Records contained in a dataset
● ● ●

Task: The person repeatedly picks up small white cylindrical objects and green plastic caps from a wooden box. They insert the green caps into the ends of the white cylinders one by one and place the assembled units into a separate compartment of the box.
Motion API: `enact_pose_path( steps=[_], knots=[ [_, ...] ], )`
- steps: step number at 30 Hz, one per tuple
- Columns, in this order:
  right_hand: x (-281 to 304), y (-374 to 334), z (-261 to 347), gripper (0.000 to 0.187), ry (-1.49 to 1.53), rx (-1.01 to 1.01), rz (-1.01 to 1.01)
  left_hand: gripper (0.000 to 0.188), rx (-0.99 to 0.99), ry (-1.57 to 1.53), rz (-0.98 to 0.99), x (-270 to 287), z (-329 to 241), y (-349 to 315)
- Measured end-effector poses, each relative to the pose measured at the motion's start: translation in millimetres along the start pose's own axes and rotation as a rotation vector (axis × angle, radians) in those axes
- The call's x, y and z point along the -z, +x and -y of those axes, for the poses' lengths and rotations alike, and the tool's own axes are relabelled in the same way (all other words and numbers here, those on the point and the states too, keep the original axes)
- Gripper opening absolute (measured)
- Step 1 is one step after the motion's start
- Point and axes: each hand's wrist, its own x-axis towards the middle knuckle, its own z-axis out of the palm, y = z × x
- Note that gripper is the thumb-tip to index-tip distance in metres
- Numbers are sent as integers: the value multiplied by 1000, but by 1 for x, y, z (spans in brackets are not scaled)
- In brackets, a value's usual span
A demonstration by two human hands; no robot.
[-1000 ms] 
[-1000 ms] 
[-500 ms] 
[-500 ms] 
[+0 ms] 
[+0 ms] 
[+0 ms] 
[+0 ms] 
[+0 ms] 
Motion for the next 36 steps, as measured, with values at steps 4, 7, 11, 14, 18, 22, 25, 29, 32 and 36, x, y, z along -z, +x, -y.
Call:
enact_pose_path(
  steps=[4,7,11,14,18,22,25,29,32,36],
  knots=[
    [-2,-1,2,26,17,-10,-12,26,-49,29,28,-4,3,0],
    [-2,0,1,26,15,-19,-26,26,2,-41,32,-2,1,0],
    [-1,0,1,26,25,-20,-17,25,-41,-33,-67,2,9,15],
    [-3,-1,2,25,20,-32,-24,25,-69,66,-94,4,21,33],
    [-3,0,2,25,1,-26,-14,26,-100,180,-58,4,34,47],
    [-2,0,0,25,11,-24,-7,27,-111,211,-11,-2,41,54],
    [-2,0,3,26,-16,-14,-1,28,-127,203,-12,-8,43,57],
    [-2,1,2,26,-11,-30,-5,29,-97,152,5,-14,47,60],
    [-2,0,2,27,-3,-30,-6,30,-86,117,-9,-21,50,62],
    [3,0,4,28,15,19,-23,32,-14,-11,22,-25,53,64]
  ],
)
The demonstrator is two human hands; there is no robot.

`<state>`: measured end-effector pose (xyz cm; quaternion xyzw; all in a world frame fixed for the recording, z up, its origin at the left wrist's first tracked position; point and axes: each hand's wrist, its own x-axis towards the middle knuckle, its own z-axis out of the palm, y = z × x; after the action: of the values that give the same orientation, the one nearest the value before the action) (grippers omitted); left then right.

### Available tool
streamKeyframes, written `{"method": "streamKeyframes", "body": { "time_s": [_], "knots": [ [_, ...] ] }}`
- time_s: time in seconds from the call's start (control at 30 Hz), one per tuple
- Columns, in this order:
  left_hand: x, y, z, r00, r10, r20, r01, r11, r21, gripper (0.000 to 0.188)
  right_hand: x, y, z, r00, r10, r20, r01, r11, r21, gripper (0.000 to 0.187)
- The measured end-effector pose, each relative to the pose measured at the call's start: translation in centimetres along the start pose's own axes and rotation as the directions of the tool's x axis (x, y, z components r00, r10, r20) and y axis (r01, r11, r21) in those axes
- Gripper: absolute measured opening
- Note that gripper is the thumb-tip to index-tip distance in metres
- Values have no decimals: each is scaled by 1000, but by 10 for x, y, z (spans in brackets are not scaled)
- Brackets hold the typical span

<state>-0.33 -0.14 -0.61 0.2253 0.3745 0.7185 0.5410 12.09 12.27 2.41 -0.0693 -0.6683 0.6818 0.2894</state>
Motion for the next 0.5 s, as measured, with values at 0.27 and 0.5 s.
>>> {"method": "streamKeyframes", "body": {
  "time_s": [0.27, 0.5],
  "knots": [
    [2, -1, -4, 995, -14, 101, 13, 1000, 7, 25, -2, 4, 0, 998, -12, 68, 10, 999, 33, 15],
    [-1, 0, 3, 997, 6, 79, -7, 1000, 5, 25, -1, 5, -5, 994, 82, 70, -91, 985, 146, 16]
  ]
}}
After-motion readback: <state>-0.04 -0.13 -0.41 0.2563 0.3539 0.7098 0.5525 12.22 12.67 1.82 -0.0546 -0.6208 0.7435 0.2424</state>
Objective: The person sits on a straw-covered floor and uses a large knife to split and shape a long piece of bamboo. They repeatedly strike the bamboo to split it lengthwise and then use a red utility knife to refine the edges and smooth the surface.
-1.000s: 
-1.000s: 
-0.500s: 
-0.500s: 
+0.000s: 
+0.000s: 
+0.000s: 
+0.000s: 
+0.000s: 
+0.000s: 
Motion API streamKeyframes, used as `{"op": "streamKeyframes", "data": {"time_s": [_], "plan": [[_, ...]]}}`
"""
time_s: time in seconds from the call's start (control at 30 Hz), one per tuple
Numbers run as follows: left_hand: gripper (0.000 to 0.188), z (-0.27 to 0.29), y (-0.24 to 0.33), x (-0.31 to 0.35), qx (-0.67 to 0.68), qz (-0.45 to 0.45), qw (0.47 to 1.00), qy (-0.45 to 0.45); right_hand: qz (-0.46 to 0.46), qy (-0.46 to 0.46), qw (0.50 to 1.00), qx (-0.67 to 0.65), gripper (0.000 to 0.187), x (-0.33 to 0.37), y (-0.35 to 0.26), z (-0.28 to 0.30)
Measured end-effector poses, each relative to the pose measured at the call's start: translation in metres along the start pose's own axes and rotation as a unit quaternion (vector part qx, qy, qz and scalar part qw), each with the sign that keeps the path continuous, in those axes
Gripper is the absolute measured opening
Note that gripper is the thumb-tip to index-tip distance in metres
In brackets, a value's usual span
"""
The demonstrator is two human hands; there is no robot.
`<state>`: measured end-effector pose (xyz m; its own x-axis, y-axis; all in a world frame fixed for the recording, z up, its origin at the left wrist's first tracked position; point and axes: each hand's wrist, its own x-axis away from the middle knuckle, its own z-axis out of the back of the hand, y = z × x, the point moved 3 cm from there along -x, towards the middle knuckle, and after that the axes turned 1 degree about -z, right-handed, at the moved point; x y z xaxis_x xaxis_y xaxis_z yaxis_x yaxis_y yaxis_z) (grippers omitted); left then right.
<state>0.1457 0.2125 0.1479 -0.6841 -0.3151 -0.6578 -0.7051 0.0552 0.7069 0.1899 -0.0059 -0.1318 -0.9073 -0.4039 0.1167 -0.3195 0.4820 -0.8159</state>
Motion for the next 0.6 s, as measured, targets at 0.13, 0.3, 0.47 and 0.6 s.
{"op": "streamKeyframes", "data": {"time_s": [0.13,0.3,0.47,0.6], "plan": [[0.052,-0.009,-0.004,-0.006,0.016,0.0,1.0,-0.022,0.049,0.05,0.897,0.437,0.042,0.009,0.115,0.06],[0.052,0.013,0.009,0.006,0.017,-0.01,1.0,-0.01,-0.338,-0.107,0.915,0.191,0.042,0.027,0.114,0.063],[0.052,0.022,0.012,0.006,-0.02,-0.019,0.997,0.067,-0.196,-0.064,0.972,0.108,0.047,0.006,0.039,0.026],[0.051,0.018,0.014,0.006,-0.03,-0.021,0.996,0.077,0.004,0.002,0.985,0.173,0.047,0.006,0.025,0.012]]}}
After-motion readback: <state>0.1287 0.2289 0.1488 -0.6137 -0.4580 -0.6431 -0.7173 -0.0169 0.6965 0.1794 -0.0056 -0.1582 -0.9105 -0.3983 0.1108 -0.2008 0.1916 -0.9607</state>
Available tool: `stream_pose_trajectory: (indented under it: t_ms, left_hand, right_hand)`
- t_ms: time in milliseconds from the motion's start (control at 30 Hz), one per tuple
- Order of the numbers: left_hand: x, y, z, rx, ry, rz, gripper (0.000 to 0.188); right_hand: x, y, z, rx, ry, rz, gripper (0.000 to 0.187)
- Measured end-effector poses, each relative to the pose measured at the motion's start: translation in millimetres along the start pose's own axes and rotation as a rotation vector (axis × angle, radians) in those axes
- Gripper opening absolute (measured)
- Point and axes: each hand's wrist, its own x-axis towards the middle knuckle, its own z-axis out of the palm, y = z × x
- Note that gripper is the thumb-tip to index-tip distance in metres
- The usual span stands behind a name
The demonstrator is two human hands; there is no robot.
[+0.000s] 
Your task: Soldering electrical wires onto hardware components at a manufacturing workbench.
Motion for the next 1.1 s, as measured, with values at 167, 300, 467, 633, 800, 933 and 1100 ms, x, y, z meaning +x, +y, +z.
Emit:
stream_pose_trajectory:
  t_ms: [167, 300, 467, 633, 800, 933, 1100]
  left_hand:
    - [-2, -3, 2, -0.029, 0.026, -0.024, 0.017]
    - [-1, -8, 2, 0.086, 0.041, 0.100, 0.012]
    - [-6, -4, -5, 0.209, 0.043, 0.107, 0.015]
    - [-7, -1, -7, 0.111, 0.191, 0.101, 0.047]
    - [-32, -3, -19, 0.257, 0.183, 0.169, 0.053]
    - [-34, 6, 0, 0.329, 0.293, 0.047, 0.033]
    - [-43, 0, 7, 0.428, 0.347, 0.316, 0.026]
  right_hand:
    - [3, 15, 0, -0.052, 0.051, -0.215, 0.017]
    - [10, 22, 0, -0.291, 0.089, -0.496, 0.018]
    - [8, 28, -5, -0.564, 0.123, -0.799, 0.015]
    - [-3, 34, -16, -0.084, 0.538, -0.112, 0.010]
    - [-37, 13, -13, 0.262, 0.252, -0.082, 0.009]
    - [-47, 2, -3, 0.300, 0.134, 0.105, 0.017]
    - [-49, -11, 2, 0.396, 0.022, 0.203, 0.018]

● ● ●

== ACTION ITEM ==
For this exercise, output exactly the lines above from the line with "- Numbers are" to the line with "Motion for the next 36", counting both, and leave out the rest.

== RESPONSE BELOW ==
- Numbers are sent as integers: the value multiplied by 1000, but by 1 for x, y, z (spans in brackets are not scaled)
- In brackets, a value's usual span
A demonstration by two human hands; no robot.
[-1000 ms] 
[-1000 ms] 
[-500 ms] 
[-500 ms] 
[+0 ms] 
[+0 ms] 
[+0 ms] 
[+0 ms] 
[+0 ms] 
Motion for the next 36 steps, as measured, with values at steps 4, 7, 11, 14, 18, 22, 25, 29, 32 and 36, x, y, z along -z, +x, -y.

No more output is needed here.